**DATASET EXCERPTS:**
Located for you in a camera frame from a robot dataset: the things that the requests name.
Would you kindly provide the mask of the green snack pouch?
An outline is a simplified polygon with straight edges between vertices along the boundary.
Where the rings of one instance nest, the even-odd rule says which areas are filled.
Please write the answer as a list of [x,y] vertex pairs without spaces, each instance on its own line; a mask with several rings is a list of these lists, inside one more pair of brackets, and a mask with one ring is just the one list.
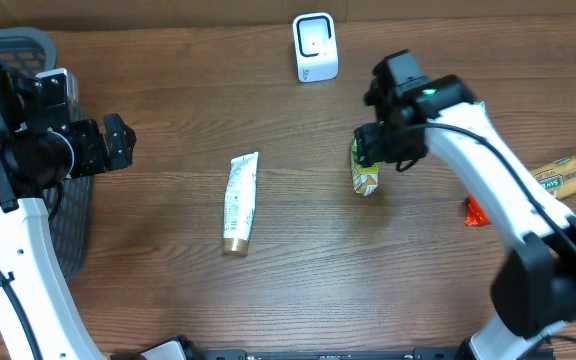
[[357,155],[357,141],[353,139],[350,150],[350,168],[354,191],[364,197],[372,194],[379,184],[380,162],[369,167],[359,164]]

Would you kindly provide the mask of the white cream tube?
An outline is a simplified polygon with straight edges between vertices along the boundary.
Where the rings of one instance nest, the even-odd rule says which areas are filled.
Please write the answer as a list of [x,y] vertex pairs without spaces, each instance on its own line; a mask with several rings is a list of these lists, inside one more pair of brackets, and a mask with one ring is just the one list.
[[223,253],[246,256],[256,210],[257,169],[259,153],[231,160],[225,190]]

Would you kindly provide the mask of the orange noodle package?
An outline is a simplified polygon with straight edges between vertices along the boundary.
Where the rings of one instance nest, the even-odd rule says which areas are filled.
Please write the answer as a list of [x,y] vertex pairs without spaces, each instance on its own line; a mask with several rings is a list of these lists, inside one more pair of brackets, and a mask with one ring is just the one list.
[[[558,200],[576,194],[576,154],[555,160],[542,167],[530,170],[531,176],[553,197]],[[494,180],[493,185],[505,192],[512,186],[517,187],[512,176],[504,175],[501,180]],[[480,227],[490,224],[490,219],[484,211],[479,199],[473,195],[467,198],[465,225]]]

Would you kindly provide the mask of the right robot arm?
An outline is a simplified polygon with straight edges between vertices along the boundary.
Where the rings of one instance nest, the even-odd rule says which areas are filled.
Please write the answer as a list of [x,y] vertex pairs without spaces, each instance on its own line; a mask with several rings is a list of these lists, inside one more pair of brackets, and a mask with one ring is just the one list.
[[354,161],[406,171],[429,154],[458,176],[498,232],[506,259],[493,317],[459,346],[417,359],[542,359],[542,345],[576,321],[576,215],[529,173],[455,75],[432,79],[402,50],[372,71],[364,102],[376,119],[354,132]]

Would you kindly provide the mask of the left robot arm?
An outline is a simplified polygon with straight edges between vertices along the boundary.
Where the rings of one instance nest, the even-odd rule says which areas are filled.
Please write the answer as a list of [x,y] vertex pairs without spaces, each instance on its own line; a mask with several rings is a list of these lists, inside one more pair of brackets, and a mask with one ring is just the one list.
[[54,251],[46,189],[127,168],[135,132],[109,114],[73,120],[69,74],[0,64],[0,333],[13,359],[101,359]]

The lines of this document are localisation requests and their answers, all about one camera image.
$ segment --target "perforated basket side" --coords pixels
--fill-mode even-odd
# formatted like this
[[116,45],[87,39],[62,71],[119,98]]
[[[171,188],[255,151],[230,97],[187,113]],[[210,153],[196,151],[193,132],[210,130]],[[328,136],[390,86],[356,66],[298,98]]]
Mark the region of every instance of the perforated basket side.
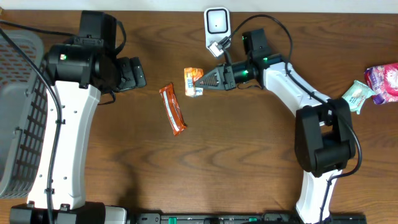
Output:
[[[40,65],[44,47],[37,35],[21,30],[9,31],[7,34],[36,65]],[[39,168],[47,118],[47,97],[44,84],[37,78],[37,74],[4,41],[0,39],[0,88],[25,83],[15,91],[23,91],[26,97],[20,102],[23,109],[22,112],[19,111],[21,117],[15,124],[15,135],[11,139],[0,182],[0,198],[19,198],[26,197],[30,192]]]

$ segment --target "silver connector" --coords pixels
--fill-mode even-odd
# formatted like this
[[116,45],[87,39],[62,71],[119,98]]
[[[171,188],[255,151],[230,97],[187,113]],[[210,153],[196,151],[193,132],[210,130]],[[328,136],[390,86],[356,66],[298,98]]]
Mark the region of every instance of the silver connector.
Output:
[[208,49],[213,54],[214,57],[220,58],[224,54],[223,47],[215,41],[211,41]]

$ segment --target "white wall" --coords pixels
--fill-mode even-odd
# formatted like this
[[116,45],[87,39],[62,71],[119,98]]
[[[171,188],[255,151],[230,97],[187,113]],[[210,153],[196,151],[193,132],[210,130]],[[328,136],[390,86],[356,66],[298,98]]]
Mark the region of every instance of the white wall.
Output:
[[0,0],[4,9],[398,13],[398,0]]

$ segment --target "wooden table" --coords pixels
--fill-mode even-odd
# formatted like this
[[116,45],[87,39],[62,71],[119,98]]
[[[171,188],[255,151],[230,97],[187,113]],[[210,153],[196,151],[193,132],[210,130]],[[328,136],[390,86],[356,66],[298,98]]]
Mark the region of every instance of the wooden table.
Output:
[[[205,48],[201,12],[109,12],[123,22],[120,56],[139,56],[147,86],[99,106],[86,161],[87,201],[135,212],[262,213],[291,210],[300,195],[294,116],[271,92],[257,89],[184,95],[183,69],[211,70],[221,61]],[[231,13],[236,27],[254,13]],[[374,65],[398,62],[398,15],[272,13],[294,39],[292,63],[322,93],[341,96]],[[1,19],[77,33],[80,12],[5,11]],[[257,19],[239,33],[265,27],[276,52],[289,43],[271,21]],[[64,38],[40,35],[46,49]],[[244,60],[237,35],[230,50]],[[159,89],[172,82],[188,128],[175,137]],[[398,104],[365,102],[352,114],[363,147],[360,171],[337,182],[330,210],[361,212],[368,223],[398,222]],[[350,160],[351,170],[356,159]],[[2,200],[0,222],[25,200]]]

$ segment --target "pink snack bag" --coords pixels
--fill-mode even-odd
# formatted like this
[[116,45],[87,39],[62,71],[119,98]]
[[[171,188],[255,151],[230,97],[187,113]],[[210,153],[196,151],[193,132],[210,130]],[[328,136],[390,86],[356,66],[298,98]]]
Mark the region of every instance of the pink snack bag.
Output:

**YOUR GOAL:** All of the entries must be reproduced exactly, apart from the pictures, which are to be dropped.

**SOLUTION:**
Located for you in a camera frame from a robot dataset: the things that the requests name.
Would you kindly provide the mask of the green snack pouch?
An outline is a simplified polygon with straight edges between vertices along the boundary.
Where the rings of one instance nest, the even-odd rule says which areas are filled.
Please write the answer as a list of [x,y] vertex pairs without spaces, each instance on its own line; a mask with several rings is a list of these lists, inside one more pair of brackets, and a mask with one ring is just the one list.
[[357,155],[357,141],[353,139],[350,150],[350,168],[354,191],[364,197],[372,194],[379,184],[380,162],[369,167],[359,164]]

Would you kindly provide the mask of the white cream tube?
An outline is a simplified polygon with straight edges between vertices along the boundary.
Where the rings of one instance nest, the even-odd rule says which areas are filled.
Please write the answer as a list of [x,y] vertex pairs without spaces, each instance on its own line; a mask with several rings is a list of these lists, inside one more pair of brackets, and a mask with one ring is just the one list.
[[223,253],[246,256],[256,210],[257,169],[259,153],[231,160],[225,190]]

Would you kindly provide the mask of the orange noodle package?
An outline is a simplified polygon with straight edges between vertices along the boundary.
Where the rings of one instance nest, the even-odd rule says which areas are filled.
Please write the answer as a list of [x,y] vertex pairs without spaces, each instance on its own line; a mask with several rings is a list of these lists, inside one more pair of brackets, and a mask with one ring is just the one list.
[[[558,200],[576,194],[576,154],[555,160],[542,167],[530,170],[531,176],[553,197]],[[494,180],[493,185],[505,192],[512,186],[517,187],[512,176],[504,175],[501,180]],[[480,227],[490,224],[490,219],[484,211],[479,199],[473,195],[467,198],[465,225]]]

Would you kindly provide the mask of the right robot arm?
An outline is a simplified polygon with straight edges between vertices along the boundary.
Where the rings of one instance nest, the even-odd rule says which areas are filled.
Please write the answer as a list of [x,y] vertex pairs without spaces, each instance on its own line; a mask with several rings is a list of these lists, inside one more pair of brackets, and a mask with one ring is just the one list.
[[354,161],[406,171],[429,154],[458,176],[498,232],[506,259],[493,317],[459,346],[417,359],[542,359],[542,345],[576,321],[576,215],[529,173],[455,75],[432,79],[402,50],[372,71],[364,102],[376,119],[354,132]]

Would you kindly provide the mask of the left robot arm?
An outline is a simplified polygon with straight edges between vertices along the boundary.
Where the rings of one instance nest, the even-odd rule says which areas are filled.
Please write the answer as a list of [x,y] vertex pairs without spaces, each instance on its own line; a mask with several rings is a list of these lists, inside one more pair of brackets, and a mask with one ring is just the one list.
[[54,251],[46,189],[127,168],[135,132],[109,114],[73,120],[69,74],[0,64],[0,333],[13,359],[101,359]]

The lines of this document are localisation requests and their answers, all about one camera image.
$ segment --target "perforated basket side" --coords pixels
--fill-mode even-odd
# formatted like this
[[116,45],[87,39],[62,71],[119,98]]
[[[171,188],[255,151],[230,97],[187,113]],[[210,153],[196,151],[193,132],[210,130]],[[328,136],[390,86],[356,66],[298,98]]]
Mark the region of every instance of the perforated basket side.
Output:
[[[40,65],[44,47],[37,35],[21,30],[9,31],[7,34],[36,65]],[[39,168],[47,118],[47,97],[44,84],[37,78],[37,74],[4,41],[0,39],[0,88],[25,83],[15,91],[23,91],[26,97],[20,102],[23,109],[22,112],[19,111],[21,117],[15,124],[15,135],[11,139],[0,182],[0,198],[19,198],[26,197],[30,192]]]

$ segment --target "silver connector" --coords pixels
--fill-mode even-odd
# formatted like this
[[116,45],[87,39],[62,71],[119,98]]
[[[171,188],[255,151],[230,97],[187,113]],[[210,153],[196,151],[193,132],[210,130]],[[328,136],[390,86],[356,66],[298,98]]]
Mark the region of every instance of the silver connector.
Output:
[[208,49],[213,54],[214,57],[220,58],[224,54],[223,47],[215,41],[211,41]]

$ segment --target "white wall" --coords pixels
--fill-mode even-odd
# formatted like this
[[116,45],[87,39],[62,71],[119,98]]
[[[171,188],[255,151],[230,97],[187,113]],[[210,153],[196,151],[193,132],[210,130]],[[328,136],[390,86],[356,66],[298,98]]]
Mark the region of every instance of the white wall.
Output:
[[0,0],[4,9],[398,13],[398,0]]

$ segment --target "wooden table" --coords pixels
--fill-mode even-odd
# formatted like this
[[116,45],[87,39],[62,71],[119,98]]
[[[171,188],[255,151],[230,97],[187,113]],[[210,153],[196,151],[193,132],[210,130]],[[328,136],[390,86],[356,66],[298,98]]]
Mark the region of every instance of the wooden table.
Output:
[[[205,48],[201,12],[109,12],[123,22],[120,56],[139,56],[147,86],[99,106],[86,161],[87,201],[135,212],[262,213],[291,210],[300,195],[294,116],[271,92],[257,89],[184,95],[183,69],[211,70],[221,61]],[[231,13],[236,27],[254,13]],[[374,65],[398,62],[398,15],[272,13],[294,39],[292,63],[322,93],[341,96]],[[1,19],[77,33],[80,12],[5,11]],[[257,19],[239,33],[265,27],[276,52],[289,43],[271,21]],[[64,38],[40,35],[46,49]],[[244,60],[237,35],[230,50]],[[159,89],[172,82],[188,128],[175,137]],[[398,104],[365,102],[352,114],[363,147],[360,171],[337,182],[330,210],[361,212],[368,223],[398,222]],[[350,160],[351,170],[356,159]],[[2,200],[0,222],[25,200]]]

$ segment --target "pink snack bag" --coords pixels
--fill-mode even-odd
# formatted like this
[[116,45],[87,39],[62,71],[119,98]]
[[[171,188],[255,151],[230,97],[187,113]],[[210,153],[196,151],[193,132],[210,130]],[[328,136],[390,86],[356,66],[298,98]]]
Mark the region of every instance of the pink snack bag.
Output:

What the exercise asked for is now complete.